Archivists and conservators are always looking for better ways to preserve books. This is not something readily taught in our local schools.

“So I’m constantly scouring old bookstores for very old albums that I can essentially tear apart and learn the construction of,” Phiffer says. “It’s through studying the models of the past that I’m able to integrate that idea into what I’m doing now. That, and a whole library of technical manuals. It’s not light reading, but I love it.”

Although she also works for the City of Torrance library, one can easily imagine Phiffer employed at the Getty Center or the Huntington Library in San Marino.

“I’d always thought I’d repair books,” she says; “I really thought that was going to be my career. But nowadays they don’t even do that. Depending on the book, (libraries) either order a new copy or it’s ‘We need to put this back on the shelf as quickly as possible using any means possible.’ Unfortunately that means glue gun and tape. In terms of immediacy, it’s what’s there.”

All the while, Phiffer is considering going back to school to get her chemistry degree in order to become a certified restorer, “and not just (remaining) someone who tests things empirically on their own time.”

Jennifer Phiffer

An immersive experience

As for the kinds of people who contact her, apart from those with crumbling Bibles…

“Strangely, my biggest clients are fine artists,” Phiffer notes. “In the art world, books are a big thing right now. Or artwork in the shape of books.”

That’s because books are usually accorded a certain respect.

“I tell my artist students, if you can make a book, even a badly-constructed book, you don’t hand it to someone and they go, ‘This is not a book!’ That’ll never happen. And it’s so much different than, say, a painting or a drawing where they are, like, ‘This isn’t art!’ There’s no arguing with a book. People will automatically assume this is important and I should pay attention to it, because it’s in the form of a book.

“So that’s one way in which books can be used by artists, not just conveying content, but as an object to display your art.” On this note, Phiffer mentions that books she created for one artist are currently in an exhibition, although it’s the artist, not the craft-binder, whose name is featured in the show.

Which is perhaps the only place to see Phiffer’s work apart from her studio, and that’s because she can’t compete financially with commercial products that sell similar-looking guest books and date books for maybe one-third of the amount it would cost her in time and materials alone.

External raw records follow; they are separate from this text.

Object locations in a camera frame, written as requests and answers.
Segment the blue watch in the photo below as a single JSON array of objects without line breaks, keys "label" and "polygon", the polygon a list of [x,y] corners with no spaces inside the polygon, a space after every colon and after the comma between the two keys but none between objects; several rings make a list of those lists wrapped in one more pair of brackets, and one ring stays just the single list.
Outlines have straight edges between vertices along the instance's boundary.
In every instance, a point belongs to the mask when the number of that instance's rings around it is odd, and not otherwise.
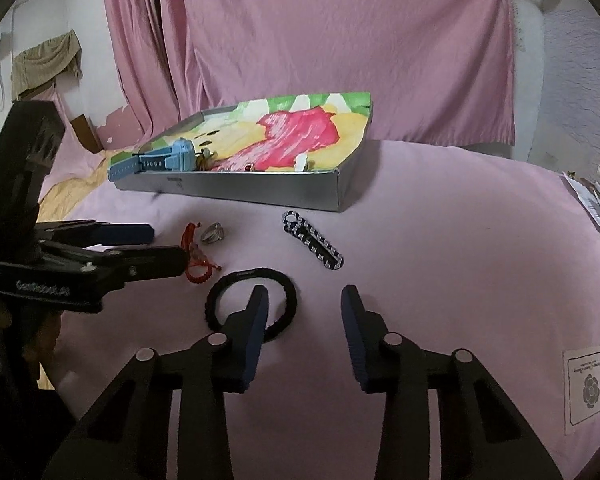
[{"label": "blue watch", "polygon": [[196,169],[196,152],[191,140],[178,139],[171,145],[156,148],[149,152],[132,153],[117,162],[112,162],[107,170],[108,180],[119,181],[132,174],[143,172],[186,172]]}]

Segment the black white checkered hair clip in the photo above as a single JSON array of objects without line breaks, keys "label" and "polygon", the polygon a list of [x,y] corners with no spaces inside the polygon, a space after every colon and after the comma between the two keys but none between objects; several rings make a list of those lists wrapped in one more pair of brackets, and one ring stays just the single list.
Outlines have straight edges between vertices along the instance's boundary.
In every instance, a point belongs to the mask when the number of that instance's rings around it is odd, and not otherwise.
[{"label": "black white checkered hair clip", "polygon": [[326,269],[337,271],[342,268],[343,254],[298,211],[284,212],[282,222],[284,231],[306,246]]}]

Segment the beige hair claw clip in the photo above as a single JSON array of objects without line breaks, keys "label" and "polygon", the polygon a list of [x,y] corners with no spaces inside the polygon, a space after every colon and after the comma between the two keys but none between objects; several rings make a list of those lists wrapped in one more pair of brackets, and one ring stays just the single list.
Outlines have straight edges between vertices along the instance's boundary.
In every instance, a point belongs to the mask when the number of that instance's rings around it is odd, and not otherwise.
[{"label": "beige hair claw clip", "polygon": [[294,159],[294,171],[305,172],[308,166],[308,154],[302,153],[296,156]]}]

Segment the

Where rapid quantity is concerned, she’s out of the running. However, “What makes me special is that I can do things that machines cannot.”

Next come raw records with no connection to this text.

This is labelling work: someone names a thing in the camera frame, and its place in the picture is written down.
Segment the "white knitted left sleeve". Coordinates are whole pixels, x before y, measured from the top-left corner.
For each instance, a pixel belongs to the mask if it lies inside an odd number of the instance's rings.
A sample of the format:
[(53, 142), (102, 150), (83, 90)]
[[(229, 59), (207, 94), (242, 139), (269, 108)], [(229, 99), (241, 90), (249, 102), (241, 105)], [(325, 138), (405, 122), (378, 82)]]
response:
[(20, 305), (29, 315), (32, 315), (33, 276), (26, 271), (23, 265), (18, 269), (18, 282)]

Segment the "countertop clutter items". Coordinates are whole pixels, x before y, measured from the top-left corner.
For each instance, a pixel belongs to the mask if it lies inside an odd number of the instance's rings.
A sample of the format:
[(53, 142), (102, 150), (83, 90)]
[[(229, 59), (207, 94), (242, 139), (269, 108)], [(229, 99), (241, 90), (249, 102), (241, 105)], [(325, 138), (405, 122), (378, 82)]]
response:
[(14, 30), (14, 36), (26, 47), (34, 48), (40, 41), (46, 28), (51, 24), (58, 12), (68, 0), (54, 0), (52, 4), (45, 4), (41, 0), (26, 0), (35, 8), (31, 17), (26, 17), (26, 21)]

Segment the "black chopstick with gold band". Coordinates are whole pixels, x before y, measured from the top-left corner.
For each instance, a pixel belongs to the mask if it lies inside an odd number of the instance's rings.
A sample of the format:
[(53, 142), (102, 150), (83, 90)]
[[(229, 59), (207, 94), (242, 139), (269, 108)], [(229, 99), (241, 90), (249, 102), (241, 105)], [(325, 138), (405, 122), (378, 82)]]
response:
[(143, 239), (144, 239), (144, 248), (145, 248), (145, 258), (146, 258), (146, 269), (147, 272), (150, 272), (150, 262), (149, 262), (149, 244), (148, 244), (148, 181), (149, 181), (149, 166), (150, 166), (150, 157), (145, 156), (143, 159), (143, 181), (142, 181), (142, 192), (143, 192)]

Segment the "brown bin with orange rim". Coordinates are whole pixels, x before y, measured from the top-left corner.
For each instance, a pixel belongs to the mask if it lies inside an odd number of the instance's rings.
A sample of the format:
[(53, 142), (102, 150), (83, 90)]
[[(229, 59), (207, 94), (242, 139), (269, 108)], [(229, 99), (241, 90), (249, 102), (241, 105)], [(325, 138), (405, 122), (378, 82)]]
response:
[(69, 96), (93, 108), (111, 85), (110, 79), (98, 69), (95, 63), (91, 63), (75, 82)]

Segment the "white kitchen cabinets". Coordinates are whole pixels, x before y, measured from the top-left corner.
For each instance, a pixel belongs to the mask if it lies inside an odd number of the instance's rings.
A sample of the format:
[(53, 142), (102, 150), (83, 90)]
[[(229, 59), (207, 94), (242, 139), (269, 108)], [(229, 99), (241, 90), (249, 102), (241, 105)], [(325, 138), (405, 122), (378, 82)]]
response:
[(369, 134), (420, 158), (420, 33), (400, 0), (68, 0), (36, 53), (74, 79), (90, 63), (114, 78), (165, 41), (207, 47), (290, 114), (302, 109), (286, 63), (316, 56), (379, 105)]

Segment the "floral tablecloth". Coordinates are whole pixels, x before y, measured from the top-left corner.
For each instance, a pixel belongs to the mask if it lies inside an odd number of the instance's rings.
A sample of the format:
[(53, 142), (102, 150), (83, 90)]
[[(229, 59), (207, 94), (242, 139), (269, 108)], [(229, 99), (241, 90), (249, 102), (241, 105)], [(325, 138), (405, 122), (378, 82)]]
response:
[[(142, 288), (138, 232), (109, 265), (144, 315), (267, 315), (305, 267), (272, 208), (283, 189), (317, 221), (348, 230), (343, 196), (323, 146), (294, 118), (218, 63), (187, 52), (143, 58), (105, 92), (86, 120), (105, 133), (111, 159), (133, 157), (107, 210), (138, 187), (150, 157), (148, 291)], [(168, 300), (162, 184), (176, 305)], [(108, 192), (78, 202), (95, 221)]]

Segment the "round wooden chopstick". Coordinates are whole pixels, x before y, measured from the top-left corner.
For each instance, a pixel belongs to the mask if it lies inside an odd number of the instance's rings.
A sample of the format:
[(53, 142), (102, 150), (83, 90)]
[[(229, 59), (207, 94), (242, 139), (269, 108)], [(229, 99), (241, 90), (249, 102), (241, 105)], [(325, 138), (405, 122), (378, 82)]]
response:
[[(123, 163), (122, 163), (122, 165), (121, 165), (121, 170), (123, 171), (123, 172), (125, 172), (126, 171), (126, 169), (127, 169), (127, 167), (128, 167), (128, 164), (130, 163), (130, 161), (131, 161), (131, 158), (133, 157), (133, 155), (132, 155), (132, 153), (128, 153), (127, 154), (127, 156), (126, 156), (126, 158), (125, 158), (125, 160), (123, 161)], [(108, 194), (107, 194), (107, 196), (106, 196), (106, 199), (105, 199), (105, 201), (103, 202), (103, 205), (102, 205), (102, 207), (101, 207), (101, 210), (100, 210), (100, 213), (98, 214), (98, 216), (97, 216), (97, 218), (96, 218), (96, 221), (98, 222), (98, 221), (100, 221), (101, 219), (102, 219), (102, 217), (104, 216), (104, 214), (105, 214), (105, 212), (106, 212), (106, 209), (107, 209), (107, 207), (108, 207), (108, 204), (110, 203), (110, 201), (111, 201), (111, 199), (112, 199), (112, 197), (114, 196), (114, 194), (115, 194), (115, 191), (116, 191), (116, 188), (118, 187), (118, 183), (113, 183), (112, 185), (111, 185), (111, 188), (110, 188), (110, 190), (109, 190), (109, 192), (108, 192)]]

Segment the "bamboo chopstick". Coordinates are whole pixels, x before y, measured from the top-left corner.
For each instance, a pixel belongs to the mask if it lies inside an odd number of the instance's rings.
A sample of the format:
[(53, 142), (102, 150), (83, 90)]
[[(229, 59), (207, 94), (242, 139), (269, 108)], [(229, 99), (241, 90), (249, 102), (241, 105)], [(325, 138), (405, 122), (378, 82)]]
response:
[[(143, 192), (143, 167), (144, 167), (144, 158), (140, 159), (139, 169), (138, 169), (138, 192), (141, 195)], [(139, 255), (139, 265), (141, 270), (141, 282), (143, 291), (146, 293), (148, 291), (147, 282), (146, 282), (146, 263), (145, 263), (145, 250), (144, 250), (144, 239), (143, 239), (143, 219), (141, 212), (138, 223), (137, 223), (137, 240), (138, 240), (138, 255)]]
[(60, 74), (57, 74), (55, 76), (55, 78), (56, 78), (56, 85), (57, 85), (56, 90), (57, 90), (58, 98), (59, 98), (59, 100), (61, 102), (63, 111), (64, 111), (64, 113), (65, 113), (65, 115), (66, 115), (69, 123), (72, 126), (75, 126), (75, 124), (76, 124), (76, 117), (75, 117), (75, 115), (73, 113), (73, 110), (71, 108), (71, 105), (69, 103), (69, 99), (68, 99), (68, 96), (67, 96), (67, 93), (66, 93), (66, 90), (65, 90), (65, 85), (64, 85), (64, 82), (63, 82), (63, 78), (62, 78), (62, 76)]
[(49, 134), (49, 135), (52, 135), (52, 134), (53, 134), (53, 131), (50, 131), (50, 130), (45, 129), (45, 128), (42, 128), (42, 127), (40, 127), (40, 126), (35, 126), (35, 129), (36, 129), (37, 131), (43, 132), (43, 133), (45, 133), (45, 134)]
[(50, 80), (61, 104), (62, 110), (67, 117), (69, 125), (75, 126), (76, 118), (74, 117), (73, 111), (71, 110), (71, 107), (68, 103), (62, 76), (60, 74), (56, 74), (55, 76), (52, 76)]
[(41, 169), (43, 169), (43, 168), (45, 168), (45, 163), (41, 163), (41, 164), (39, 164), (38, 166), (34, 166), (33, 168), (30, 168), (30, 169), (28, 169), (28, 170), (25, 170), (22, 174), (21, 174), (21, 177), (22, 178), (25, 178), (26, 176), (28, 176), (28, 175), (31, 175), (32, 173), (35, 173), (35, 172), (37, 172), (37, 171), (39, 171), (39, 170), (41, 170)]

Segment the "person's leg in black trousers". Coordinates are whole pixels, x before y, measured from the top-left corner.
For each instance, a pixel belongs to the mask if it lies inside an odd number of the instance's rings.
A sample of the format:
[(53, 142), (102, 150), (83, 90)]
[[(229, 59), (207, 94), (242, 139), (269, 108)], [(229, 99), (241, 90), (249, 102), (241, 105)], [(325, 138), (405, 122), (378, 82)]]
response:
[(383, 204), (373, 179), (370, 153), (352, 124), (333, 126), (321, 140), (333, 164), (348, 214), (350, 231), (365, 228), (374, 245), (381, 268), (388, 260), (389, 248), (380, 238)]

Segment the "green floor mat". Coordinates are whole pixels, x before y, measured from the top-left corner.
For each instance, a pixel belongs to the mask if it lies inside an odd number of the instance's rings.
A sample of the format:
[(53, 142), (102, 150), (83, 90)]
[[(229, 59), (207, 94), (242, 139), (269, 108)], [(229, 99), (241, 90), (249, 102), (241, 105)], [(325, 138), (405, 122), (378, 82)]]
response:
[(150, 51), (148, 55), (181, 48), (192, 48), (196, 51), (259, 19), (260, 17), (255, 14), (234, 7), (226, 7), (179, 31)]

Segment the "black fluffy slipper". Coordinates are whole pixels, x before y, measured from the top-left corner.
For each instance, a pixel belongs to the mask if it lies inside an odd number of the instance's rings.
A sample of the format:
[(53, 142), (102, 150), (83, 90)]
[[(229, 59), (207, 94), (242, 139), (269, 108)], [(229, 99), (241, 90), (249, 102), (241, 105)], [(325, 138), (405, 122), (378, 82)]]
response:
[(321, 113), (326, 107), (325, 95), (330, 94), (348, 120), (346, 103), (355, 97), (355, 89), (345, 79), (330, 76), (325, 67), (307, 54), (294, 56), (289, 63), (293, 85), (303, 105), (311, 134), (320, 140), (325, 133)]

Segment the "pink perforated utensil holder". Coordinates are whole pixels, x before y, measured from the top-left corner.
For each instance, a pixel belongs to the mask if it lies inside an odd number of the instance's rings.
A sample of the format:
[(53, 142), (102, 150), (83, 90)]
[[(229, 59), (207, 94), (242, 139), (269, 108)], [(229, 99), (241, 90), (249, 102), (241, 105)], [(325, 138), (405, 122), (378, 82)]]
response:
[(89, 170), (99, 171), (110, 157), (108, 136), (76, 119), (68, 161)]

Exactly, and for that reason there will always be a select clientele that won’t hesitate spending a little more.

And so, going back to the craft itself and her love of repairing and preserving old and fragile objects, Phiffer says that “It’s exciting to be able to touch something from another time, and not have it crumble to dust in your hands. You can feel the things that the person who made it or the person who first owned it felt. You can smell the smells they smelled, and it’s just terribly exciting.”

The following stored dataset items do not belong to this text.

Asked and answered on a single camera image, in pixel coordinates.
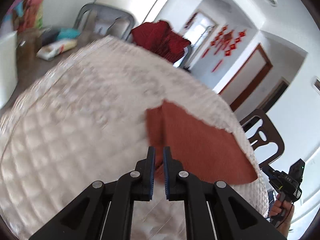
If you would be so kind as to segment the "person's right hand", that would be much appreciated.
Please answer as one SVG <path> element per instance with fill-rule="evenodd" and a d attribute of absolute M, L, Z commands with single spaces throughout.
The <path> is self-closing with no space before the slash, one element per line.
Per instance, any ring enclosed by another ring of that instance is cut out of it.
<path fill-rule="evenodd" d="M 295 211 L 295 206 L 286 200 L 281 201 L 280 197 L 281 195 L 277 194 L 276 201 L 269 211 L 269 216 L 273 217 L 279 214 L 281 215 L 283 211 L 285 211 L 284 217 L 281 219 L 281 221 L 277 222 L 276 228 L 284 237 L 287 238 L 291 226 L 291 220 Z"/>

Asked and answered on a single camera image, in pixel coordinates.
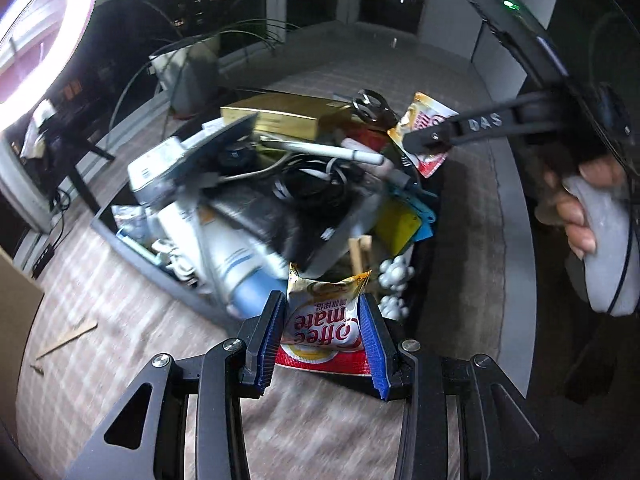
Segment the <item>person's right hand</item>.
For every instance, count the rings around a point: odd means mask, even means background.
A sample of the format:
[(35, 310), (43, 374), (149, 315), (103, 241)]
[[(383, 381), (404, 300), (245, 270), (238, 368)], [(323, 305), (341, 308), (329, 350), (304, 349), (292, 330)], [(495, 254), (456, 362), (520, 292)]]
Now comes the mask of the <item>person's right hand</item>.
[[(597, 237), (589, 227), (586, 208), (574, 194), (567, 192), (561, 178), (543, 166), (544, 196), (538, 203), (535, 216), (545, 226), (562, 226), (568, 246), (580, 260), (597, 249)], [(617, 188), (625, 180), (623, 167), (612, 155), (606, 155), (579, 166), (580, 176), (593, 188)]]

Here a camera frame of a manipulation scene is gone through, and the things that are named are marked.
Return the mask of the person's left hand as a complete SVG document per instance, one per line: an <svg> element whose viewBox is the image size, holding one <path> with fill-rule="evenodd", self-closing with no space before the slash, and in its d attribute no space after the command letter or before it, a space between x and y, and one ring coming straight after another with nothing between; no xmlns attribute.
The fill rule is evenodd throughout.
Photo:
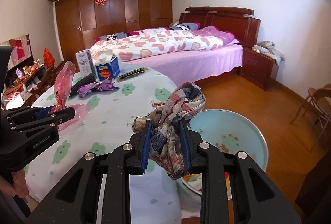
<svg viewBox="0 0 331 224"><path fill-rule="evenodd" d="M25 198L29 194L28 187L26 185L25 170L12 173L13 183L9 183L3 176L0 178L1 192L9 196L18 196L19 198Z"/></svg>

Also, one’s encounter with books, finely-crafted or otherwise, is an intimate experience. Compare this to when you enter an art gallery, Phiffer says. “You’re told quite sternly not to touch the art, and that just doesn’t work with a book. A book is meant to be touched; you’re supposed to pick it up. It’s beauty is on the inside, not just the outside.”

Phiffer’s desire to enhance that beauty is admirable, and also, she adds, “I look forward to what other people are doing with books, transforming the book from just a book into an art form.”

Books don’t need to feel or smell new, but rather to exude and sustain a sense of the timeless. After all, it’ll likely be the well-crafted book that outlives us and that dies a natural death on someone’s bookshelf, or the book that gets passed down to friends or relatives. Conversely, it’ll be the cheaper, mass-market book that ends up in a box or scattered across a blanket at someone’s yard sale. With Phiffer’s help, it won’t be the latter.